By Annette Cole Mastron, Communications Director For Southern Writers Magazine
Recently, I reviewed a brochure from my cell phone provider. It listed wonderful apps for any smart phone or tablet. These were broken down by professions and as luck would have it included suggestions for "writers" apps.
One app shown in the brochure sounded great for outlining characters on the go and it was free. I immediately picked up my tablet and downloaded. However, after the download a screen came up, stating the app company would no longer have support for this app after August 30. What? To quote a Queen Song, "Another One Bites The Dust".
I'm sure the cell provider brochure was printed a couple of months ago prior to the mail-out to customers but the facts in the brochure should have been checked before going to print. App companies don't stop supporting their product overnight so someone didn't check the facts before having brochure copy printed and then mailed.
This experience made my mind drift to authors books set in the past and how careful they have to be in checking their facts on the era. Author, Sue Grafton developed her Alphabet Mystery Series, with protagonist, Kinsey Millhone, a P.I. who lives in the 1980's before Internet and cell phones. With her starting book, A is For Alibi, Kinsey is 32 and it's May 1982 the same date the book was published. This date setting gives readers an appreciation for the difficulties of a PI's job, pre-Internet days. These are the times before "Google it" was the verb of today.

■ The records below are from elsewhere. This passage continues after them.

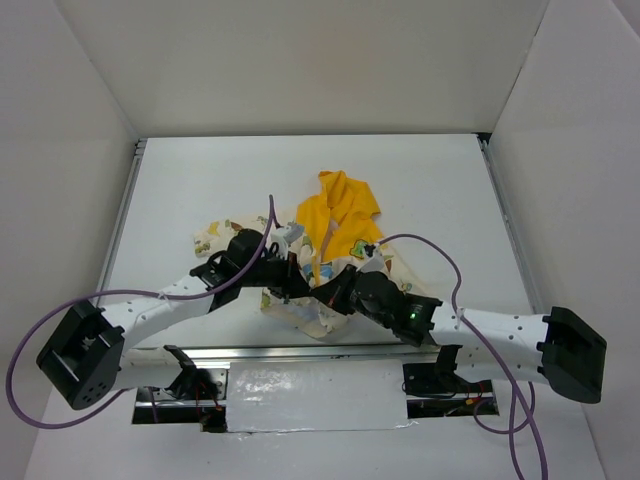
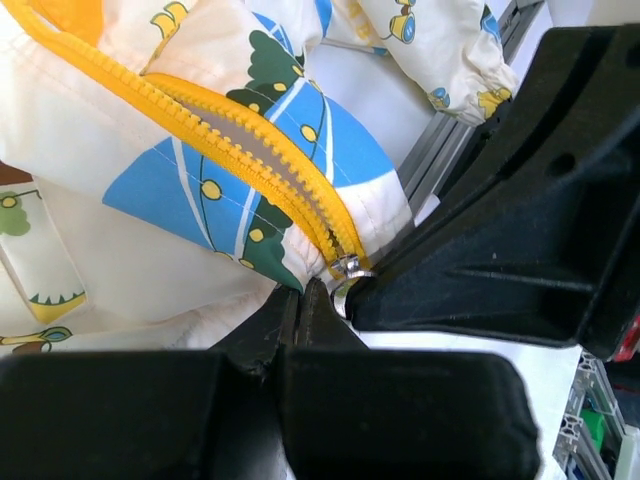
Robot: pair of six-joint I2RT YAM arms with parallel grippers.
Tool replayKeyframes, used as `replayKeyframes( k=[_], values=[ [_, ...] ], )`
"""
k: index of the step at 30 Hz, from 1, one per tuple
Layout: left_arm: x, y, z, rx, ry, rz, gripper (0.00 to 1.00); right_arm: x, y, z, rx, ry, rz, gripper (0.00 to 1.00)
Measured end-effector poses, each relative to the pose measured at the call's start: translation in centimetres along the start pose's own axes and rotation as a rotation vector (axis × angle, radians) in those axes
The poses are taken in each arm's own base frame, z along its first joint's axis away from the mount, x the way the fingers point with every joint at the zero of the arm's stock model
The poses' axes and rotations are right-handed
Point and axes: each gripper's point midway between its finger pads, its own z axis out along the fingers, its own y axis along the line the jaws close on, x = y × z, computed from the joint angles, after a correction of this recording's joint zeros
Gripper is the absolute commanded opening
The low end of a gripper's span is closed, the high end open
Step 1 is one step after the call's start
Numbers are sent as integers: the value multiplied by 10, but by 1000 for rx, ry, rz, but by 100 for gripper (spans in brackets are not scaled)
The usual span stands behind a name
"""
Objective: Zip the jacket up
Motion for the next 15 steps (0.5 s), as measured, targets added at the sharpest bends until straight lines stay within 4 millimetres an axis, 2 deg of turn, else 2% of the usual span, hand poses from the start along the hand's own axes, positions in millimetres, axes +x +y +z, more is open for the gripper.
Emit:
replayKeyframes(
  k=[11,15],
  values=[
    [-15,-13,-7,30,-86,59,0,-28,5,-3,-5,-54,190,0],
    [-8,-18,-4,45,-63,67,0,-46,8,0,-24,-83,251,0]
  ],
)
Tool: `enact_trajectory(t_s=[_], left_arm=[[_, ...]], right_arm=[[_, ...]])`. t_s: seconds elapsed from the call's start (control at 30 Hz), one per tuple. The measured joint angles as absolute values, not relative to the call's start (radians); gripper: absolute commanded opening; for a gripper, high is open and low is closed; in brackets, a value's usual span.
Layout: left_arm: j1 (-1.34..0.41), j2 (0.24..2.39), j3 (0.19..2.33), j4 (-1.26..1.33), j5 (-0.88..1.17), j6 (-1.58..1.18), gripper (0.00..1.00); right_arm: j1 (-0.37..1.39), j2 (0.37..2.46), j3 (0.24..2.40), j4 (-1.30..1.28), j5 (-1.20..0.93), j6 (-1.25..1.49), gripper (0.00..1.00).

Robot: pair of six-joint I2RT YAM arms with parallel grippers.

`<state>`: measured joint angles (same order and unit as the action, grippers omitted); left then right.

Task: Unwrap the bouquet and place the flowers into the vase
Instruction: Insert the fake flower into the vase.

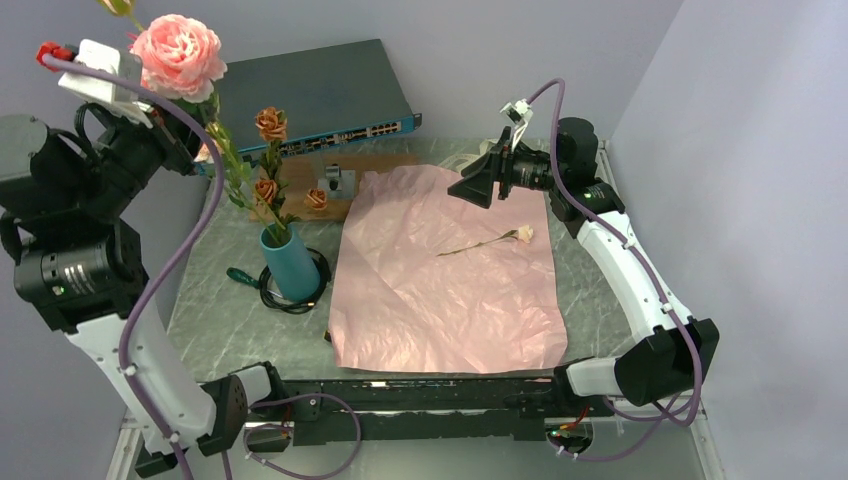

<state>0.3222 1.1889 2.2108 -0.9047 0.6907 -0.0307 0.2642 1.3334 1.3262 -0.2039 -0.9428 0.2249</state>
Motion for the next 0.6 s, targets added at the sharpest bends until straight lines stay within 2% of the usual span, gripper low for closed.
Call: enact_trajectory(t_s=[0.2, 0.6], left_arm=[[0.322, 1.221, 2.163, -0.904, 0.615, -0.020, 0.00], [0.322, 1.128, 1.756, -0.824, 0.575, -0.014, 0.00]], right_arm=[[0.263, 1.333, 1.326, -0.218, -0.939, 0.209, 0.81], [0.256, 1.336, 1.326, -0.240, -0.924, 0.193, 0.81]])
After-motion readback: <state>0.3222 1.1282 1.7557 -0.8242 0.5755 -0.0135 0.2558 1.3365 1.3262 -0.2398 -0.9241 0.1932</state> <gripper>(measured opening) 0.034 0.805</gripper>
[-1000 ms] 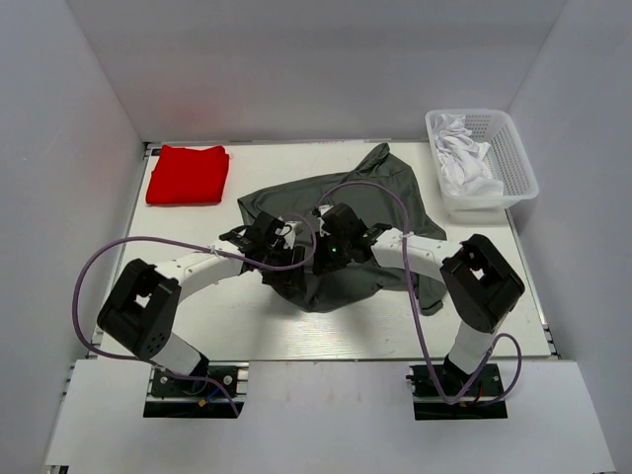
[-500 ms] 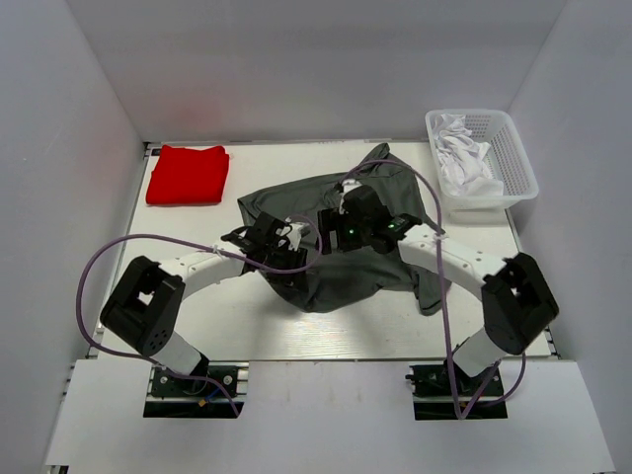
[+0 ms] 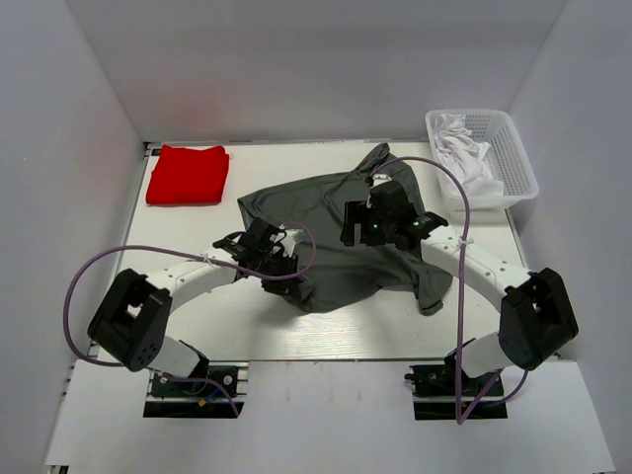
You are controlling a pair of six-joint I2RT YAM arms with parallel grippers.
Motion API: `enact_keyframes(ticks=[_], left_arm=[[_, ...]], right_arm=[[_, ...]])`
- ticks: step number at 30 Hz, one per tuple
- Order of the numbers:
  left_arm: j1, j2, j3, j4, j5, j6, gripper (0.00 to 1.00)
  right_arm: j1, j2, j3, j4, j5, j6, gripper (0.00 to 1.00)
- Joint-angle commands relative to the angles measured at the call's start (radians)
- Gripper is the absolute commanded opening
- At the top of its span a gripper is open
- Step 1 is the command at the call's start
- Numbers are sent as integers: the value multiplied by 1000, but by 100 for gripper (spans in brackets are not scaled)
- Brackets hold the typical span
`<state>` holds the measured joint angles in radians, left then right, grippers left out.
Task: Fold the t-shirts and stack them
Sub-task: Flatten out the tshirt
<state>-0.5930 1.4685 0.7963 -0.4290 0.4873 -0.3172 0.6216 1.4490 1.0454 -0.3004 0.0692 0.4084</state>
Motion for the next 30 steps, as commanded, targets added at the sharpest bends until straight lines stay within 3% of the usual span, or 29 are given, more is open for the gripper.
enact_keyframes(ticks=[1,5,9,12,17,26,30], left_arm=[[-5,-60,-3,-91,-29,-46,25],[-5,-69,-12,-189,-82,-82,19],[-5,-96,-12,-293,-209,-172,0],[-5,-149,-40,-338,-268,-355,0],[5,-269,-155,-277,-254,-503,0],[5,-320,-128,-225,-282,-494,0],[5,-329,-128,-226,-282,-494,0]], right_arm=[[-19,-33,-10,3,12,10,89],[-39,-45,-18,-14,24,16,89],[-56,-67,-41,-29,49,39,89],[-77,-71,-56,-51,58,75,89],[-98,-124,-107,-75,99,136,89],[-132,-243,-203,-364,248,271,89],[-163,-331,-298,-550,300,450,89]])
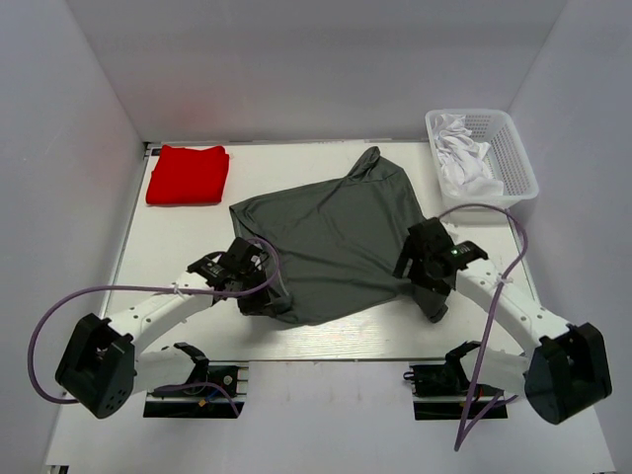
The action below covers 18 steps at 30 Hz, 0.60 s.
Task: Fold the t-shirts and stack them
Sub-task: Flatten out the tshirt
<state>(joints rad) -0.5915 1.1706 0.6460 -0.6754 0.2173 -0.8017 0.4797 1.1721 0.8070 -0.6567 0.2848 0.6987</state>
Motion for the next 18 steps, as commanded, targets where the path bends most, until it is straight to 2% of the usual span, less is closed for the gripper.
enact_keyframes(ticks=[1,5,7,10,13,14,18], left_arm=[[4,-40,23,20,-22,-10,0],[4,-72,32,8,-53,-10,0],[4,-103,52,-4,-73,-10,0],[4,-115,52,-4,-90,-10,0],[4,-133,52,-4,-108,-19,0],[4,-134,52,-4,-117,-28,0],[4,-134,52,6,-118,-28,0]], right_arm=[[-29,-81,-74,-198,73,173,89],[-82,-117,-138,-264,54,263,89],[-104,-114,-152,-328,77,330,79],[-127,-144,-161,-362,106,392,72],[-151,-179,-187,-354,174,429,72],[-154,-184,-190,-344,204,418,76],[-181,-155,-184,-135,186,244,82]])
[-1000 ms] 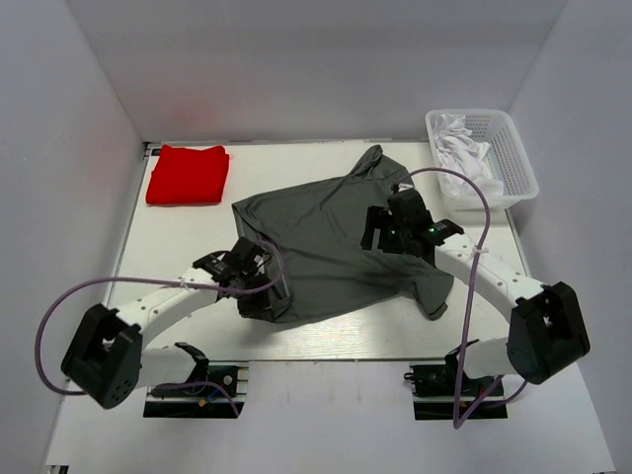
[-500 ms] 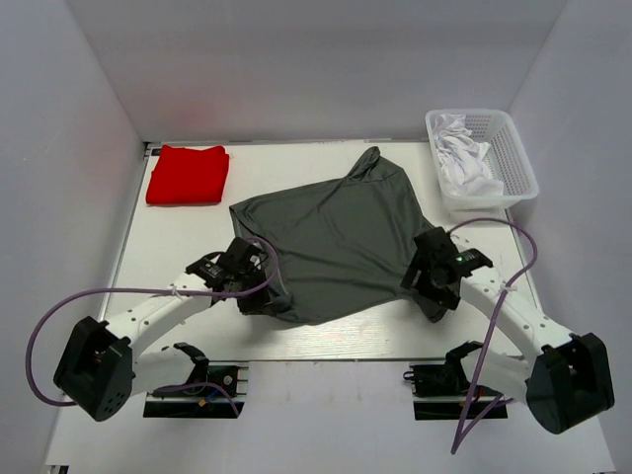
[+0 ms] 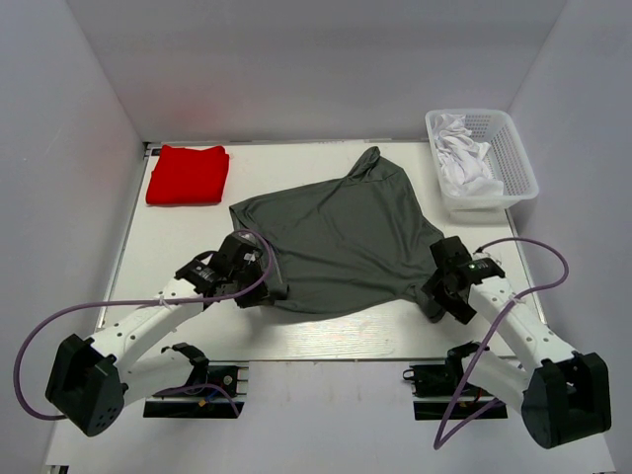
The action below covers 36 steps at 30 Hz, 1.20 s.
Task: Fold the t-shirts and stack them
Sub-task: Flatten out the tshirt
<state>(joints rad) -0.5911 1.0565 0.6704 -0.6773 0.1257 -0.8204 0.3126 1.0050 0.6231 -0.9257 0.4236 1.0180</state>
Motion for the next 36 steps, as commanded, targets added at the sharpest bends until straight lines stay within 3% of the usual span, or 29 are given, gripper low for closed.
enact_keyframes(ticks=[1,2,5,12,13,15,16,24,29,31,34,36], left_arm=[[4,-6,28,8,-26,-10,0],[4,-6,28,8,-26,-10,0],[4,13,28,8,-26,-19,0],[4,31,28,28,-35,-29,0],[4,31,28,28,-35,-29,0],[4,42,38,28,-35,-29,0],[4,42,38,28,-46,-29,0],[4,54,49,50,-55,-20,0],[4,54,40,70,-55,-20,0],[4,65,49,70,-55,-20,0],[4,74,58,70,-55,-20,0],[4,85,58,61,-55,-20,0]], right_arm=[[-17,23,4,168,14,-108,82],[-20,58,3,300,-9,-222,82],[-24,151,30,364,-109,-274,81],[-35,261,26,383,-169,-299,68],[-35,257,23,383,-174,-292,41],[-38,236,27,386,-184,-302,21],[-38,231,36,383,-196,-299,0],[-33,282,312,179,-180,-331,0],[-38,512,516,119,-207,-361,3],[-38,561,593,160,-224,-380,13],[-37,713,685,200,-238,-416,43],[-38,721,725,211,-238,-455,53]])
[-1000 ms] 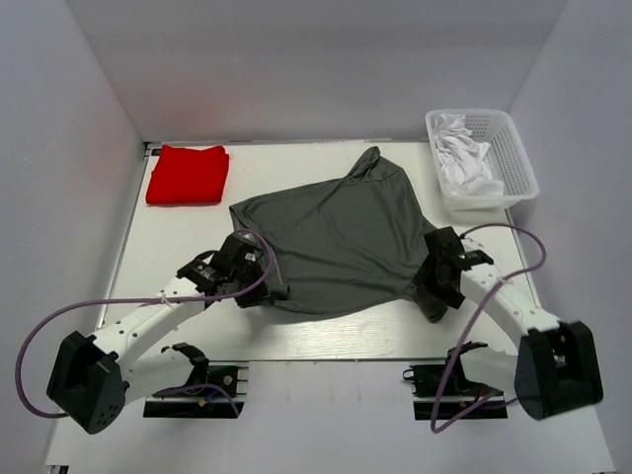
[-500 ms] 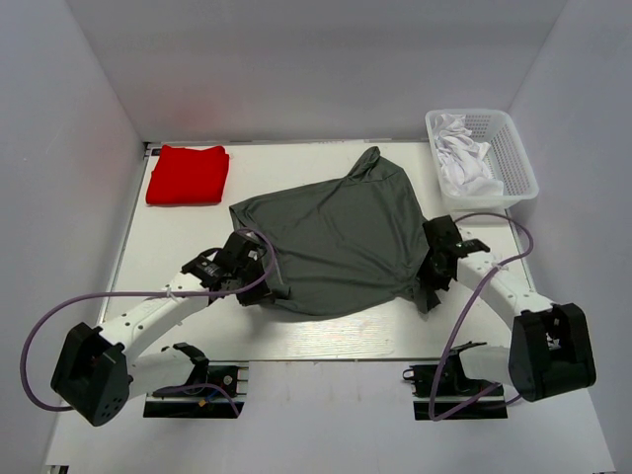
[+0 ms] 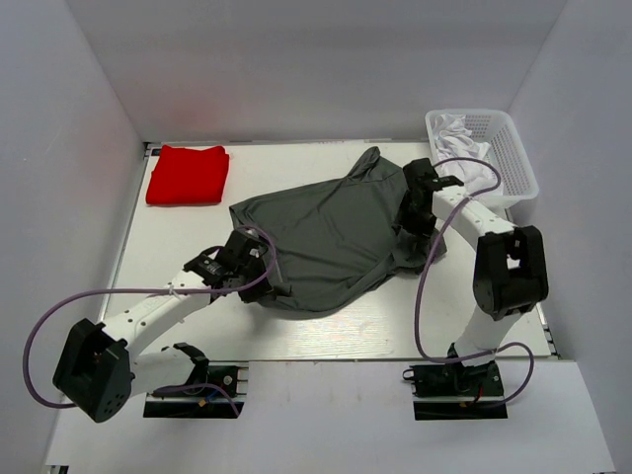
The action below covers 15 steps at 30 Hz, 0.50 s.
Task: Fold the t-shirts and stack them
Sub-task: Flatten out the tshirt
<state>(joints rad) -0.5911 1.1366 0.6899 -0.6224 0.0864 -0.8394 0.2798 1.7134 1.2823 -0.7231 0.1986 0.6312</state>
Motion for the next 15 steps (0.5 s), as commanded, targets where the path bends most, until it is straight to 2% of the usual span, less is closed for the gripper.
enact_keyframes(ticks=[1,2,3,5,9,15], left_arm=[[4,5,39,6,-16,-1,0],[4,5,39,6,-16,-1,0],[4,5,39,6,-16,-1,0],[4,5,39,26,-16,-1,0],[4,25,39,26,-7,-1,0],[4,46,39,26,4,8,0]], right_arm=[[-5,12,66,13,-11,-80,57],[-8,-13,46,20,-8,-117,63],[-8,-30,34,24,5,-125,81],[-11,-107,-41,37,33,-151,87],[-33,-245,-172,47,50,-145,88],[-112,-279,-319,82,-19,-123,82]])
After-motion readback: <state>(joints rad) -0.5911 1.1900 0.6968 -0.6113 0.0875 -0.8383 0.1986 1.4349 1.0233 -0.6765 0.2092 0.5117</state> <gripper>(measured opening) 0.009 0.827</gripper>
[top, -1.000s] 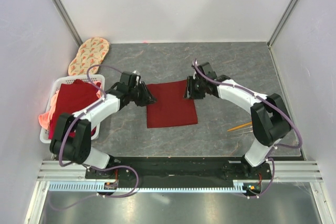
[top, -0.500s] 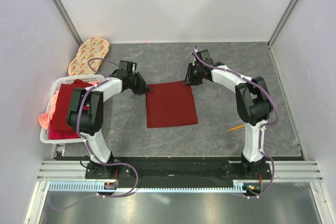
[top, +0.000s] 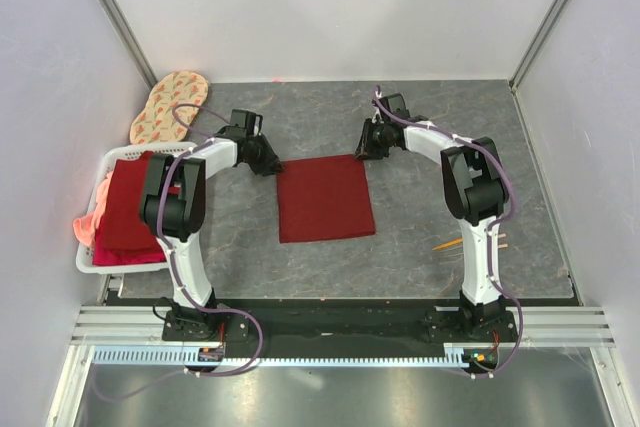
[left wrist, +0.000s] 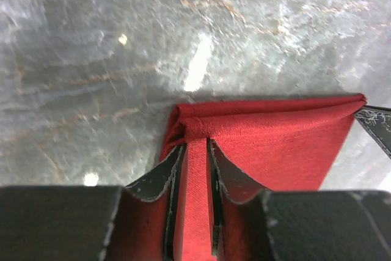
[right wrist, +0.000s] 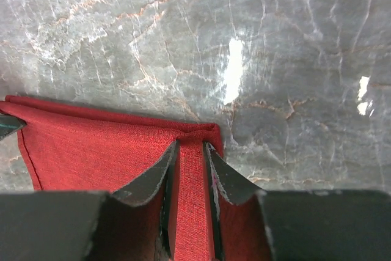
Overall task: Fold the napkin into a case and place the utensils inside
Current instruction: Smooth out the square-folded napkin at the center of the board.
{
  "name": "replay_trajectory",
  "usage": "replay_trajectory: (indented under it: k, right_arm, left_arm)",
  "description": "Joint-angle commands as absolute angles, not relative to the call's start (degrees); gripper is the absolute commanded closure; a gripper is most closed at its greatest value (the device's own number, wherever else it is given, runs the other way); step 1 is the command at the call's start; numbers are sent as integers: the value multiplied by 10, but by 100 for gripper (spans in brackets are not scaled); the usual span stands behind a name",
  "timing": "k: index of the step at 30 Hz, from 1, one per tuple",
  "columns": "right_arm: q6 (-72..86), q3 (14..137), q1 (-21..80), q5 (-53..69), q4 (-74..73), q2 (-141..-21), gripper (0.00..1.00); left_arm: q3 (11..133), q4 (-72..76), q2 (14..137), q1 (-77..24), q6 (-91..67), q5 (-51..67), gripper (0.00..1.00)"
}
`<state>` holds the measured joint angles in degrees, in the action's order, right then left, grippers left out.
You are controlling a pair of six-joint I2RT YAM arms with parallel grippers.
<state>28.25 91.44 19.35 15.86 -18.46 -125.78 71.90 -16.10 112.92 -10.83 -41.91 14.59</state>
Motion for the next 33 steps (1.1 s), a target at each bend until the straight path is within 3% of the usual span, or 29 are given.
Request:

If you are writing a series, you need to determine how your character will age or not. Grafton's B is for Burglar takes place in June/July of 1982, C is for Corpse takes place in August 1982. Grafton developed her series character to age in slow time not real time. "C" was published in 1986.
Thinking ahead was brilliant character development by Grafton. Her latest book, W is forWasted will release in September. If Grafton had not frozen Kinsey in the 1980's era instead of being a 30-something private investigator, she would be of social security age at 63 in present day. Her delightful relationship with her 80 plus year old landlord Henry wouldn't be part of the book in real time. Kinsey Millhone at 63 would not have the same energy, attributes or flaws that keep millions of fans craving the next Kinsey mystery adventure.
As the picture on the right shows, Princess Diana holding the heir to the throne, Prince William born in 1982. Thirty-one years later the picture on the left shows Prince William and Princess Kate with their own Prince in 2013. Think about this picture as you decide how your main character needs to age or not in your book series.
As readers it's about the interaction of characters not are they aging as we do. Writers’ development of characters and human nature as it unfolds in the pages of a book is what keeps us reading until the very last word.